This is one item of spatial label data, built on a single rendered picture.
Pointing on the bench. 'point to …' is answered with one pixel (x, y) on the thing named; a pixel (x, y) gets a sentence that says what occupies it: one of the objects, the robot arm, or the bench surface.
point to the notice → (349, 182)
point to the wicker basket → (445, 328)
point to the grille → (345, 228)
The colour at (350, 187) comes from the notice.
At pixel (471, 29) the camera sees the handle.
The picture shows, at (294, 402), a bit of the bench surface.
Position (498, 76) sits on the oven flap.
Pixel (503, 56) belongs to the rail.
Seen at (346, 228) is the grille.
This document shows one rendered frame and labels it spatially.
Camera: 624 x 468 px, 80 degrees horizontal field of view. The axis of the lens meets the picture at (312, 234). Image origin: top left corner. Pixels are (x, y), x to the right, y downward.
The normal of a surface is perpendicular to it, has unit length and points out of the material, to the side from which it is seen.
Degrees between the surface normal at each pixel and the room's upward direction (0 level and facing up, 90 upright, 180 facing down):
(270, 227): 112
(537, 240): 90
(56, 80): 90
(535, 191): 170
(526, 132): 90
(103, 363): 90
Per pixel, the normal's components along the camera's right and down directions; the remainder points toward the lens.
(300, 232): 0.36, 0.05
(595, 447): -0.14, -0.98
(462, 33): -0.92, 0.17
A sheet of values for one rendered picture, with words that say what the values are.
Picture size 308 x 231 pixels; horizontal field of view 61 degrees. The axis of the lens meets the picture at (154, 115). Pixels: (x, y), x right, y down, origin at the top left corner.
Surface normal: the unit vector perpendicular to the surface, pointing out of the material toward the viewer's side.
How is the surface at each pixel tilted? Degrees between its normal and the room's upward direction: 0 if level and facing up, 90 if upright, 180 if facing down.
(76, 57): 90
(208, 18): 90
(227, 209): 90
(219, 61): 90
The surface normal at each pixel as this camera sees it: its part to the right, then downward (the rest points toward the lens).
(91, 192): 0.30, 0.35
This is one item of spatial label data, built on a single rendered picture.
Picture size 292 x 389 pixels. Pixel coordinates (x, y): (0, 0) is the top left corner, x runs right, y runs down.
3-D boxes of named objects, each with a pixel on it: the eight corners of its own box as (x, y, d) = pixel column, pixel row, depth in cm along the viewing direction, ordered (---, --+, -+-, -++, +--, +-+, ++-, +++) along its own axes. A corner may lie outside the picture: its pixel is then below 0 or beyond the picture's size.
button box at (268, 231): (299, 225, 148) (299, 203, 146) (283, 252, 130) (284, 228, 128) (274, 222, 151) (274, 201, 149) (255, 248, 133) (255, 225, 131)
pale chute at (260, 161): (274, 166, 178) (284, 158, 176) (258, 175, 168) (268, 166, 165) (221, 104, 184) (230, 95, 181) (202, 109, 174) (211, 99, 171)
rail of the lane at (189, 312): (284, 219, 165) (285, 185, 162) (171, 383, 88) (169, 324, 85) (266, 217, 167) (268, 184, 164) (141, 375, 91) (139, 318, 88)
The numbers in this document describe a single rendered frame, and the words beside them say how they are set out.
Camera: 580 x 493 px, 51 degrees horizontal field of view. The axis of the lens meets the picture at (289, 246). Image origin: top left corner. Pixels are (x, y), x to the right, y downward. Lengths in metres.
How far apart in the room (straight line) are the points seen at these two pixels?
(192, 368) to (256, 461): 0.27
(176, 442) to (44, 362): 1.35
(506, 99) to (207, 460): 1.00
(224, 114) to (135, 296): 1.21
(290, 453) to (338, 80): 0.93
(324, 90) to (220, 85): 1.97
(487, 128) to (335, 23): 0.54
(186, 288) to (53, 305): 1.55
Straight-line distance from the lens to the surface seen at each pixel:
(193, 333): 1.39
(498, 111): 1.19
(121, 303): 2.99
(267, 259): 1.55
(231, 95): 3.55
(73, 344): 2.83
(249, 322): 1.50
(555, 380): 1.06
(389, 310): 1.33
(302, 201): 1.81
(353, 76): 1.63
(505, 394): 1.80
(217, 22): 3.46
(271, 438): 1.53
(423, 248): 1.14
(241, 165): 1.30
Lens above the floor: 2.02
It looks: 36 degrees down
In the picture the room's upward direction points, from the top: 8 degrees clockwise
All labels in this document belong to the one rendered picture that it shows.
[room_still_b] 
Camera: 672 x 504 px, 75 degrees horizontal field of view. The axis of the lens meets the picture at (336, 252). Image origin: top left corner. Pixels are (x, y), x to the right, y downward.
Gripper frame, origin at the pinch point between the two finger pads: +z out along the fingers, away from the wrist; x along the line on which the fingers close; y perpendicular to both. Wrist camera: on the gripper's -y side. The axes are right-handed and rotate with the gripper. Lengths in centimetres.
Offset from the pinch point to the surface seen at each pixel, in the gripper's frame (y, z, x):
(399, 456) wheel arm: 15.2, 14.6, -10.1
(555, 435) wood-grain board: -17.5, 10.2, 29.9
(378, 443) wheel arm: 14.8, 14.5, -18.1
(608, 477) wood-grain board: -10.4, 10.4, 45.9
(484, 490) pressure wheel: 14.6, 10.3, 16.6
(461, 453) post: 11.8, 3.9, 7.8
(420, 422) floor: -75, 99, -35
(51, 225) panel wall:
********
*Required action:* All lines of the entries above where "normal" turns up should be reported.

*Answer space:*
The normal of a surface is perpendicular to it, has unit length and points out of the material, to the side from which it is seen.
Degrees between the surface normal at each pixel and the room's upward direction (0 level and facing up, 90 upright, 180 facing down):
Per pixel, the normal's components along the camera's right and down directions; the remainder points toward the lens.
Surface normal: the unit vector perpendicular to the surface, pointing out of the material toward the viewer's side.
How is the surface at each pixel tilted? Degrees between its normal and the room's upward direction: 0 if level and facing up, 90 if upright, 180 if facing down.
The surface normal at each pixel as this camera sees it: its part to the right, then downward (the rest points toward the lens).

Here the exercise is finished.